Work instruction: Every line below must be reproduced exactly. Copy them all.

────────────────────────────────────────

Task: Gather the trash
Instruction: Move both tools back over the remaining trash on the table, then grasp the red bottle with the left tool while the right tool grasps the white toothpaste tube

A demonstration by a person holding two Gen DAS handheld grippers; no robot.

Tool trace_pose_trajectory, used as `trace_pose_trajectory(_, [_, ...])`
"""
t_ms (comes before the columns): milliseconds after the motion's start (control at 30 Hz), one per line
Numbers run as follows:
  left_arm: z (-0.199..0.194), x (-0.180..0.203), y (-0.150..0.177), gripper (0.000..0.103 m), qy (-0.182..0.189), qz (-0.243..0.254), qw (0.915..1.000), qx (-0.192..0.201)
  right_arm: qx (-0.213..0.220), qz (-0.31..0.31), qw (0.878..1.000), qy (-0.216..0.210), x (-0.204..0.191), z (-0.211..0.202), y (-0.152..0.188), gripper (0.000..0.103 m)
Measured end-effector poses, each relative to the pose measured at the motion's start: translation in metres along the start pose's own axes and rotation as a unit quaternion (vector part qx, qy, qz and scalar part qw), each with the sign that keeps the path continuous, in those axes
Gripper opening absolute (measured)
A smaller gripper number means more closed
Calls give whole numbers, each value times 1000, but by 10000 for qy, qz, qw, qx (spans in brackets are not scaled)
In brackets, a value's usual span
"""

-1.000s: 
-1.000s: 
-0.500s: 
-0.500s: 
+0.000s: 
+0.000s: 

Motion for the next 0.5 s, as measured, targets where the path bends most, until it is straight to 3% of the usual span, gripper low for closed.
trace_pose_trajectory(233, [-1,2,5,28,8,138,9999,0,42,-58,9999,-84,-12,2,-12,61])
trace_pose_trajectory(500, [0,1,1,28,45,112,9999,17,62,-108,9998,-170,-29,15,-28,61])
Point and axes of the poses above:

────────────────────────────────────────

Task solution:
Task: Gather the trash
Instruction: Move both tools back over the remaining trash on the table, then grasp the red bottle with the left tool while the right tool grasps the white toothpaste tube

A demonstration by a person holding two Gen DAS handheld grippers; no robot.

Tool trace_pose_trajectory, used as `trace_pose_trajectory(_, [_, ...])`
"""
t_ms (comes before the columns): milliseconds after the motion's start (control at 30 Hz), one per line
Numbers run as follows:
  left_arm: z (-0.199..0.194), x (-0.180..0.203), y (-0.150..0.177), gripper (0.000..0.103 m), qy (-0.182..0.189), qz (-0.243..0.254), qw (0.915..1.000), qx (-0.192..0.201)
  right_arm: qx (-0.213..0.220), qz (-0.31..0.31), qw (0.878..1.000), qy (-0.216..0.210), x (-0.204..0.191), z (-0.211..0.202), y (-0.152..0.188), gripper (0.000..0.103 m)
Measured end-effector poses, each relative to the pose measured at the motion's start: translation in metres along the start pose's own axes and rotation as a unit quaternion (vector part qx, qy, qz and scalar part qw), each with the sign that keeps the path continuous, in those axes
Gripper opening absolute (measured)
A smaller gripper number means more closed
Calls give whole numbers, each value times 1000, but by 10000 for qy, qz, qw, qx (spans in brackets are not scaled)
In brackets, a value's usual span
"""

-1.000s: 
-1.000s: 
-0.500s: 
-0.500s: 
+0.000s: 
+0.000s: 

Motion for the next 0.5 s, as measured, targets where the path bends most, until it is straight to 3% of the usual span, gripper low for closed.
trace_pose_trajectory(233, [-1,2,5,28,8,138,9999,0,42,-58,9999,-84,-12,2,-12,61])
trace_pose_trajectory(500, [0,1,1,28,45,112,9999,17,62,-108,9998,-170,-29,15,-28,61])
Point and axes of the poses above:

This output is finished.